Why didn’t anybody tell me this?


Back in Brooklyn, I spent thousands just to rent a little shoebox, where in this suburb of Chicago I’m spending a fraction of that cost. I don’t even know what I am going to do with all this extra money! No, really, I don’t know because where is the extra cash I was expecting? My rent is so little here, but also so is my paycheck because apparently it’s a thing that you get paid less in smaller cities?


But still, guess who has a backyard now? That’s right, bitches, it’s me! Nothing could be more relaxing than sipping a White Claw on my new patio furniture that I had to max out a new Visa on. Am I kind of surprised to learn that credit card interest accumulates at an unsustainable pace here, too? Kind of! I guess I thought there was some sort of conversion rate of my New York money that would make living here feel one big spring break in Costa Rica, but the stuff at the Target and Starbucks here strangely costs the same?


Either way, when things do open back up, it’s going to be a lot cheaper to have a night out in Illinois compared to expensive weekends in New York. After all, the sales tax is so low here it makes beers basically free!

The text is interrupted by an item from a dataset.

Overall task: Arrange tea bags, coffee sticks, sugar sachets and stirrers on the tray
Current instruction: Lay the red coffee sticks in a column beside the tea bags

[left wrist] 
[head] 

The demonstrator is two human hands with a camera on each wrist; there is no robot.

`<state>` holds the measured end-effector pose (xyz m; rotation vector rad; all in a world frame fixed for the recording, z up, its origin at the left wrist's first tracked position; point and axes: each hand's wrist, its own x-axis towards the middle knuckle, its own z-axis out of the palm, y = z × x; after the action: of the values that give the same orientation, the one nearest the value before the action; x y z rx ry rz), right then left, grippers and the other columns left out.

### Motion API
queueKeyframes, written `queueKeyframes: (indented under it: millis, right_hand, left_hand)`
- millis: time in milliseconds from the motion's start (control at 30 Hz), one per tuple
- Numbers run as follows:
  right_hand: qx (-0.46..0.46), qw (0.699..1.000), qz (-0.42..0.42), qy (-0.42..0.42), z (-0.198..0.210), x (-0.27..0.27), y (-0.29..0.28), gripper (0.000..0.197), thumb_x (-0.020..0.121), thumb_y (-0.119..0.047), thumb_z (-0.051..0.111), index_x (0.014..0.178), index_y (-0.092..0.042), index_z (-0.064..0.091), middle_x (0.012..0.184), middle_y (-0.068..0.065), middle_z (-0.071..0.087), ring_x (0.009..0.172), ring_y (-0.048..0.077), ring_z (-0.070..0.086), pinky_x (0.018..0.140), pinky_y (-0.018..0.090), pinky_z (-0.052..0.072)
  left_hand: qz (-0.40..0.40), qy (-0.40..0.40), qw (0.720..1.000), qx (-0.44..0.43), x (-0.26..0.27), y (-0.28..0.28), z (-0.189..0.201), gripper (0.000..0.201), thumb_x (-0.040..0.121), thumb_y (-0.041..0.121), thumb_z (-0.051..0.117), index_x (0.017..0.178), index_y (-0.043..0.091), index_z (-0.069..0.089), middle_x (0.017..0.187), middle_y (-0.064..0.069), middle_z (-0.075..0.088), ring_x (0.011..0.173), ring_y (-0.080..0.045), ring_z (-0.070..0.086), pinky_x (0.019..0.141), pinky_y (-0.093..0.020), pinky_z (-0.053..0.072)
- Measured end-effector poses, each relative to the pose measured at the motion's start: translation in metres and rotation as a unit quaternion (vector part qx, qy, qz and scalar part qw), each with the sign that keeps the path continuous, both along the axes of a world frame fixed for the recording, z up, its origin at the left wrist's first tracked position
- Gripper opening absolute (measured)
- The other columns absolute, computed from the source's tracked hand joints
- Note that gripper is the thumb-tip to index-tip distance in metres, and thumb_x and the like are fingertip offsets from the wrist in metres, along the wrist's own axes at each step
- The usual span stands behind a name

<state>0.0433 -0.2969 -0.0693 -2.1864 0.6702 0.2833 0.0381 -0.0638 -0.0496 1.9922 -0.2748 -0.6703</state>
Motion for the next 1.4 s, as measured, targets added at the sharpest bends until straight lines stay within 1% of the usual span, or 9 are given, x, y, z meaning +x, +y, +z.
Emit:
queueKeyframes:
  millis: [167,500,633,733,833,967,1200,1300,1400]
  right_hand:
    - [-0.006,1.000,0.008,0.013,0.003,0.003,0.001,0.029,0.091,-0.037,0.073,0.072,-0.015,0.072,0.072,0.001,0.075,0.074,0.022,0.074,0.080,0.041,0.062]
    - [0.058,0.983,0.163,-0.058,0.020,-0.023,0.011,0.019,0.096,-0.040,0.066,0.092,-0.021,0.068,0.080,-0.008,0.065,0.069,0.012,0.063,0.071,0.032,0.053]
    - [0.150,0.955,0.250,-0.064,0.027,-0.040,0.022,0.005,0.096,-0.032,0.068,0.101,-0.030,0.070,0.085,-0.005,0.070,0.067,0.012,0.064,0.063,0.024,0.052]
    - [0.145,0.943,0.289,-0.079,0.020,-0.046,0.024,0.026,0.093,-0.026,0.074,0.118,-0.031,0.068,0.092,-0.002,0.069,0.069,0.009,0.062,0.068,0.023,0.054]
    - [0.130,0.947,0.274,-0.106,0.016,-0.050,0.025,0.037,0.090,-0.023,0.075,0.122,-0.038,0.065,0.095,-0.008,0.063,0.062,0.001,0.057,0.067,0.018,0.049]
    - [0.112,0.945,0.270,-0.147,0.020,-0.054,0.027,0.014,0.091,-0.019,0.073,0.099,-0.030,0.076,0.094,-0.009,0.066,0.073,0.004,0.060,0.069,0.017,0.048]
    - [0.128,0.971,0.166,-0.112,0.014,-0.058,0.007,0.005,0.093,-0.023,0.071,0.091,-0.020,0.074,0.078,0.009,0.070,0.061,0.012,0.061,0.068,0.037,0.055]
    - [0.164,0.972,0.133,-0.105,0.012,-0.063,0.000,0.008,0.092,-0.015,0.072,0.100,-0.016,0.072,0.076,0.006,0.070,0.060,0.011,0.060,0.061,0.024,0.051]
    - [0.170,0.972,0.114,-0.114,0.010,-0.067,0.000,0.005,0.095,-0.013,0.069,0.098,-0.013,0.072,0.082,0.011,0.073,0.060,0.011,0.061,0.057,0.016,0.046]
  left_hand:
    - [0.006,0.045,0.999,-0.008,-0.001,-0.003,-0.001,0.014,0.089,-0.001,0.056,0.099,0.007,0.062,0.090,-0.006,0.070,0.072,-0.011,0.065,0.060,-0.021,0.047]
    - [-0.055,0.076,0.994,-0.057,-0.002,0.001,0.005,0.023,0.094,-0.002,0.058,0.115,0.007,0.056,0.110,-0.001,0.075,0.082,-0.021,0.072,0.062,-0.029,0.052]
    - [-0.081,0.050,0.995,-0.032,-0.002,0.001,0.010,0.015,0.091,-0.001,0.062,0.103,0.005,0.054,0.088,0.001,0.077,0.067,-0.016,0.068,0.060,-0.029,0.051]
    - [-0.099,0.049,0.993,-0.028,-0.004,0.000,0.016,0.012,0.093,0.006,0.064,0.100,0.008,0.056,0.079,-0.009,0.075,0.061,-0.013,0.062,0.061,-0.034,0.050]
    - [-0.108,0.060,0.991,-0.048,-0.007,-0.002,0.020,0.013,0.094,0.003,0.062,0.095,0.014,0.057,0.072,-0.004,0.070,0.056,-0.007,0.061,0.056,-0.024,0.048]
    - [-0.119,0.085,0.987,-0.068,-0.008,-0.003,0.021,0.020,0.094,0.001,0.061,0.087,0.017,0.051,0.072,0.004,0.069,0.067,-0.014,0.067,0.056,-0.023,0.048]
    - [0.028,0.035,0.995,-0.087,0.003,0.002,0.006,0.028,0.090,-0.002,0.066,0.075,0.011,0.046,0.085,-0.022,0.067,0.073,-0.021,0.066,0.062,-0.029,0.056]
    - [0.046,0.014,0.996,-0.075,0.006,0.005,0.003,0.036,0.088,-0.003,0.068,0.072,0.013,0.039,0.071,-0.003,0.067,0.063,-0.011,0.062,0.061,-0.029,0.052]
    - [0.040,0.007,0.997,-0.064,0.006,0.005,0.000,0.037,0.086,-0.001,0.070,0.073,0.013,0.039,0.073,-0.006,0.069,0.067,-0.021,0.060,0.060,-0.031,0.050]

Sure, that means less revenue for accessible public transportation, so I did have to take out a $15,000 car loan to get around and I’m now strapped with monthly payments, insurance premiums, annual registration fees, gas expenses, quarterly oil changes, and rotating bumper sticker costs. But, at least there will be plenty of parking when I do head to the AMC in four to eleven months!


While I wouldn’t use the word “regret” to describe the feeling of leaving a city that had everything I loved and think about in all my free time, I suppose you could say I am a bit “surprised” to learn that I’m feeling the strain on my wallet here, too. I guess I thought I could escape the pesky wealth inequality of a large, metropolitan area, but turns out it’s a national issue?



Either way, I wouldn’t trade a thing for my new life in Great Barrington knowing that otherwise I would be miserable like all my friends I left back in New York City. Because, you guys are miserable, right? If you could please just confirm that you are miserable, that would be all I need for the new housewarming gift many of you have offered to send. That, or a lawn mower, because turns out I’m responsible for maintaining my yard, too.